1 University of Texas Medical Branch, Department of Surgery, Department of Surgery, Texas Transplant Center, Galveston, TX. 2 Department of Preventive Medicine and Community Health, University of Texas Medical Branch, Galveston, TX.
Transplantation. 2016 Oct;100(10):2146-52. doi: 10.1097/TP.0000000000001387.
We have previously shown that patients listed for orthotopic liver transplantation (OLT) in United Network for Organ Sharing Region 4 (Texas and Oklahoma) have higher waitlist mortality rates when residing more than 30 miles from specialized liver transplant centers (LTC). Considering that findings might only be exclusive for this region with its peculiarities in terms of having the highest land surface extensions, lowest population densities, and largest rural populations. We investigated the entire OLT patient population in the United States to assess if our previous regional findings are nationally validated and if a rural, micropolitan, or metropolitan residence location affects outcome of waitlisted OLT patients in the nation.
Patients waiting for OLT in the United States from 2002 to 2012 were stratified by distance from the patients' residence to LTC and by Rural Urban Commuting Area (RUCA) codes classification. Statistical analyses were performed to evaluate risk of mortality on the waitlist and the likelihood to receive an OLT using a Cox proportional hazards model and a generalized additive model with a logistic link.
Survival time and probability of death while on the waitlist for OLT using distance to LTC showed significant increased risk with the distance (P = 0.001 and P < 0.0001, respectively). At the same time, using RUCA classification as the variable did not show significance (P = 0.14 and P = 0.73, respectively).

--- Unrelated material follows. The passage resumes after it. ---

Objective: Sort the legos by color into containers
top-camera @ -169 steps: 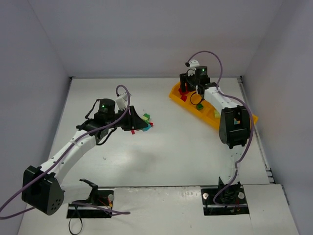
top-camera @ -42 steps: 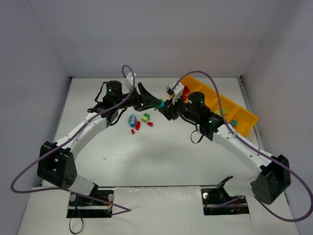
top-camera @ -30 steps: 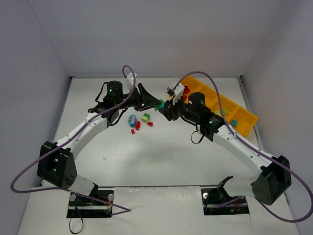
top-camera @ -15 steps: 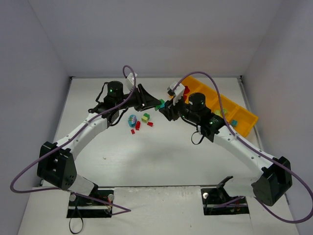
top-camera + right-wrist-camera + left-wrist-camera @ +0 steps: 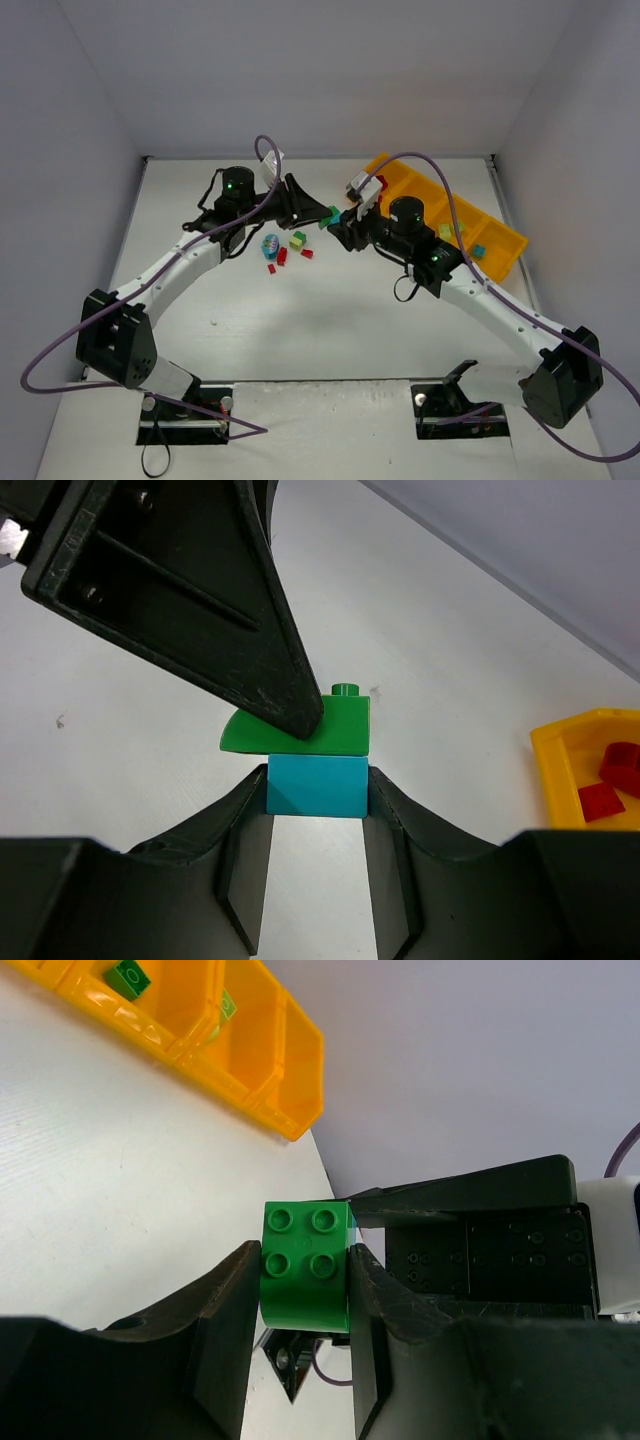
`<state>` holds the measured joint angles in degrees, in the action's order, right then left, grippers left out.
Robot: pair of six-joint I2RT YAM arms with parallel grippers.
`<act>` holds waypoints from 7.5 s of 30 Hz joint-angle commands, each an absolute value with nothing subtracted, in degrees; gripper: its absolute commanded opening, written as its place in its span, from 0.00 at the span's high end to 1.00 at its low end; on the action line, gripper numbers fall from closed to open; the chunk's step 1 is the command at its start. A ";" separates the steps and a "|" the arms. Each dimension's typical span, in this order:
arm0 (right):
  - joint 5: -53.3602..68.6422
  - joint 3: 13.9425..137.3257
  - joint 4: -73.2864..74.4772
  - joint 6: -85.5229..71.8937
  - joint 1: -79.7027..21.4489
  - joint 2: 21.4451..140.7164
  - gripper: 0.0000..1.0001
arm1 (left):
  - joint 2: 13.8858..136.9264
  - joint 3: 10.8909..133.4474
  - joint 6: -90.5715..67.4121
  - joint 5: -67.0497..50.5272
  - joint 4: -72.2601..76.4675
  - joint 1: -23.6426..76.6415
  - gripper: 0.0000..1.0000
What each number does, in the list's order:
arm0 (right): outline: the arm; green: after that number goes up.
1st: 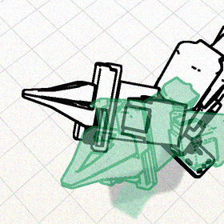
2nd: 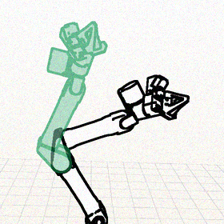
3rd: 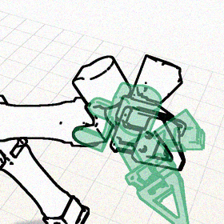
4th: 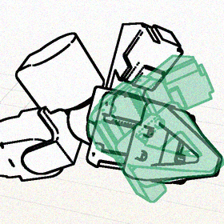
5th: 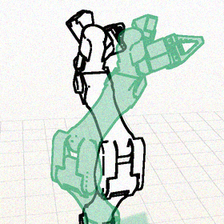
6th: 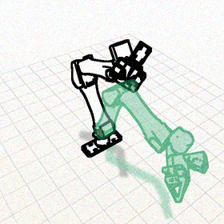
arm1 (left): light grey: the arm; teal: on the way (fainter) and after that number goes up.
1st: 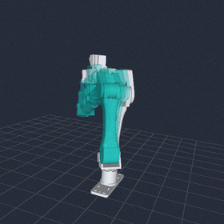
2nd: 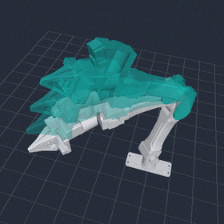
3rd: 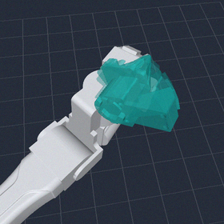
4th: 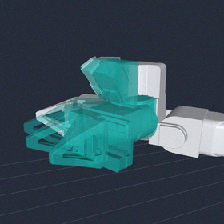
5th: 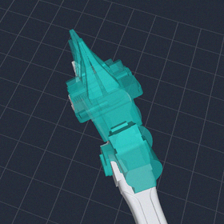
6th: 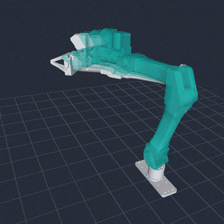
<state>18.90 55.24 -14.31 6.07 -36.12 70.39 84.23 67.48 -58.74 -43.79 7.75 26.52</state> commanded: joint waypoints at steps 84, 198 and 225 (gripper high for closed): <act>23.10 50.80 -12.56 -17.75 -6.66 60.12 0.43 | 85.16 69.79 -60.53 -37.89 15.44 25.57 1.00; -7.82 78.21 -9.67 -5.27 -10.81 108.10 0.82 | 58.11 51.77 -29.18 -13.28 -20.65 19.07 0.19; -2.90 75.24 -10.02 -0.44 -13.17 99.24 0.33 | 54.14 44.47 -27.95 -9.67 -13.10 19.07 0.19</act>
<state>-4.38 75.92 -7.07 -2.11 -11.22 106.02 54.22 43.20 -28.91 -9.78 -17.06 19.11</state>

Distance from an LTC is a risk factor of mortality on the waitlist for OLT, whereas RUCA classification is not a significant factor.
我们之前曾表明,在美国联合器官共享网络第 4 区(德克萨斯州和俄克拉荷马州),与专门的肝移植中心(LTC)距离超过 30 英里的肝移植患者等待名单死亡率更高。考虑到这一发现可能只适用于该地区,因为该地区在土地面积最大、人口密度最低和农村人口最多方面具有特殊性。我们调查了美国所有的肝移植患者,以评估我们之前的区域发现是否在全国范围内得到验证,以及农村、微都市或大都市的居住地点是否会影响全国等待肝移植患者的预后。
我们对 2002 年至 2012 年在美国等待肝移植的患者进行分层,按距离患者居住地至 LTC 的距离和农村城市通勤区(RUCA)分类代码进行分层。使用 Cox 比例风险模型和具有逻辑链接的广义加性模型进行统计分析,以评估等待肝移植期间死亡的风险和接受肝移植的可能性。
使用距离 LTC 的距离来衡量等待肝移植期间的生存时间和死亡概率,显示出与距离相关的显著增加的风险(P = 0.001 和 P < 0.0001)。与此同时,使用 RUCA 分类作为变量并没有显示出显著差异(P = 0.14 和 P = 0.73)。
距离 LTC 的距离是肝移植等待名单上死亡的危险因素,而 RUCA 分类不是一个显著的因素。